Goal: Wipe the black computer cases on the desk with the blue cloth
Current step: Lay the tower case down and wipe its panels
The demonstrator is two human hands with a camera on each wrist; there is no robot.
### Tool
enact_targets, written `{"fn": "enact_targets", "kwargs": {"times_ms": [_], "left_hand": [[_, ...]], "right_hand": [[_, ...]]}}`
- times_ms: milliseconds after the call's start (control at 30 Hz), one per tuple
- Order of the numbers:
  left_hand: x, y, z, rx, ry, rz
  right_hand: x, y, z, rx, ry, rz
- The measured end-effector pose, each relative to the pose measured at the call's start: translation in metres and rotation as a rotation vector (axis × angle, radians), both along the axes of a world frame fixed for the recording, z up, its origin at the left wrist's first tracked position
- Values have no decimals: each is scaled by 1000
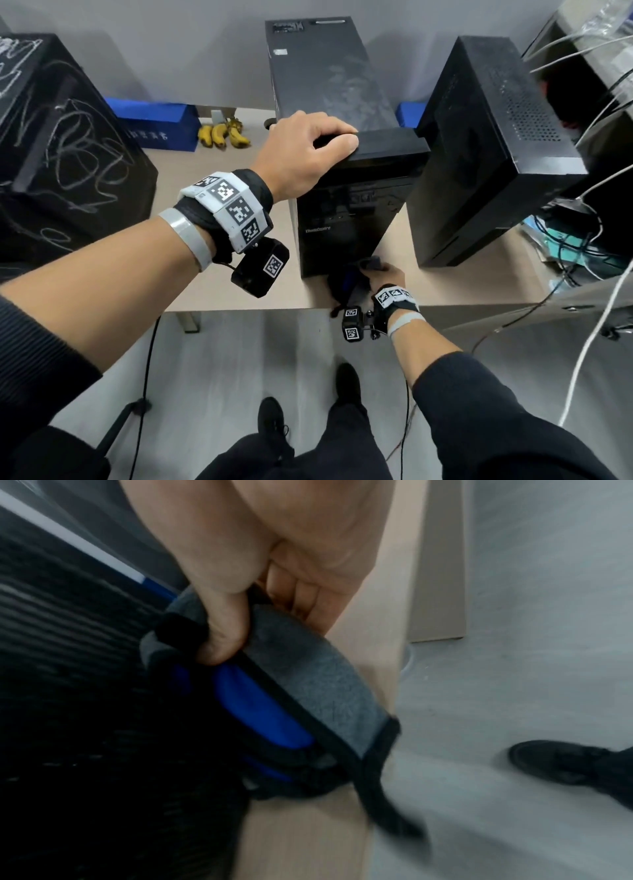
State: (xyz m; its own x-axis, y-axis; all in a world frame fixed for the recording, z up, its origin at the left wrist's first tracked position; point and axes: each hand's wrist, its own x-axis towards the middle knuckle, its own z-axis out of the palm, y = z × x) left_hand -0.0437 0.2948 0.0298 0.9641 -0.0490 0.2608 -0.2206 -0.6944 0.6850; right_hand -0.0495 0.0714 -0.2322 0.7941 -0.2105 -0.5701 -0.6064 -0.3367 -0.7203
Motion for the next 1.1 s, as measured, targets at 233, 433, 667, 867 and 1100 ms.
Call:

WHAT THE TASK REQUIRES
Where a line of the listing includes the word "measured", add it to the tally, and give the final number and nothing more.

RESPONSE FOR THIS EXERCISE
2